The joyride upon which Frank and his cronies have taken young Jeffrey pauses for a brief time at Ben’s club, undoubtedly the film’s most bizarre location, not so much because of the setting itself, but due to the unusual clientele the place attracts. Then again, Ben, as played by Dean Stockwell, is an effete counterpoint to Hopper’s brutal Frank, and the usual byplay between these two characters is largely responsible for building the perverse mood of this sequence. 

Simplicity became the key to their approach, and then the true horror and humor of the situation became apparent. Simplicity is a deceptive word because it tends to make things sound easy; Elmes’ photography in the sequence is flawless, and its apparent artlessness is so artful that the scene becomes painfully real. The audience is made to feel that they’re in a horrible, claustrophobic environment with some very unsavory though oddly amusing types, and Elmes does nothing photographically to make it look the least bit inviting. “What’s interesting about this scene is that we have this group of very strange characters in one room,” Elmes remarks. 

“We’d already chosen the exterior of the building, so we knew what the interior should look like and then David and Patty Norris spent a lot of time talking about it and I think she came up with a wonderful design for the apartment. It was quite fabulous and styled after the era. Also, the palette of colors in there is very well chosen and sets a real mood for the things that happen.” 
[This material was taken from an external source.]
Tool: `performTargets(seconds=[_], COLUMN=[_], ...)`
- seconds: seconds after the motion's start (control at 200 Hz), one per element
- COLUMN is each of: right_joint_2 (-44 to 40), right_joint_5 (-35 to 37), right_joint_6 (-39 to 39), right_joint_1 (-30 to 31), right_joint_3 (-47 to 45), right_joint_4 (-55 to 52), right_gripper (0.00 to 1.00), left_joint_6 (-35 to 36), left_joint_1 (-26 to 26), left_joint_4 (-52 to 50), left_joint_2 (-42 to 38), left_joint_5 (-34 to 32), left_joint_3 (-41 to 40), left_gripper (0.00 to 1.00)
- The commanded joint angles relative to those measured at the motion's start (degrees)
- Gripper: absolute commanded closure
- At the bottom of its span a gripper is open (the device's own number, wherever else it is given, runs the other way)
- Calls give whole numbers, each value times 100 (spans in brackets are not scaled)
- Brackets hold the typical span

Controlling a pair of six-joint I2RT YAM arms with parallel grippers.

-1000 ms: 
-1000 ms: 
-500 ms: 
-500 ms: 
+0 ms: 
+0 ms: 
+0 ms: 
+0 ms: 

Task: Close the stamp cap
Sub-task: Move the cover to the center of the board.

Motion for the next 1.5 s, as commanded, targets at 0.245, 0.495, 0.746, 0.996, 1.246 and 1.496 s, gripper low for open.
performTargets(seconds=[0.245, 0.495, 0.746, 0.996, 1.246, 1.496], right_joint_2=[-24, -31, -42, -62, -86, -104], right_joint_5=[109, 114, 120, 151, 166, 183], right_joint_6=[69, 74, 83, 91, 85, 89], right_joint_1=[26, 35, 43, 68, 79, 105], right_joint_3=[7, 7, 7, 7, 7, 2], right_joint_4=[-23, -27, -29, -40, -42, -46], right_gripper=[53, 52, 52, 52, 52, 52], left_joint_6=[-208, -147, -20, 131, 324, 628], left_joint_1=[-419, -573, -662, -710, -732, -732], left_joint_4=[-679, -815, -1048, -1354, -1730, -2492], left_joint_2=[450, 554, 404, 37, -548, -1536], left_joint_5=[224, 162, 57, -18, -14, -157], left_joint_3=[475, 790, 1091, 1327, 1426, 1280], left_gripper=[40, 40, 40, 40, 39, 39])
“We chose our slats carefully because we knew we’d be spending some time in the closet, and we knew this element of his voyeurism was important to the script,” Elmes explains. “We tried a couple of different things and this one seemed to be the one that gave him the best visibility and also gave us the opportunity to do an interesting light that we knew we’d have to live with for awhile once we established it. We never shot anything that he couldn’t actually see from the closet. The set was designed in such a way that the closet was in a special spot where Jeffrey can see the living room, he can see down the hall to the bathroom, and he can see part of the kitchen, but he can’t see around the corner which is the place Dorothy sneaks up on him with a knife. 

A production still from German filmmaker Peter Braatz’s 2016 documentary Blue Velvet Revisited, showing Elmes operating a closeup on Rossellini while shooting the cabaret sequence (seen below).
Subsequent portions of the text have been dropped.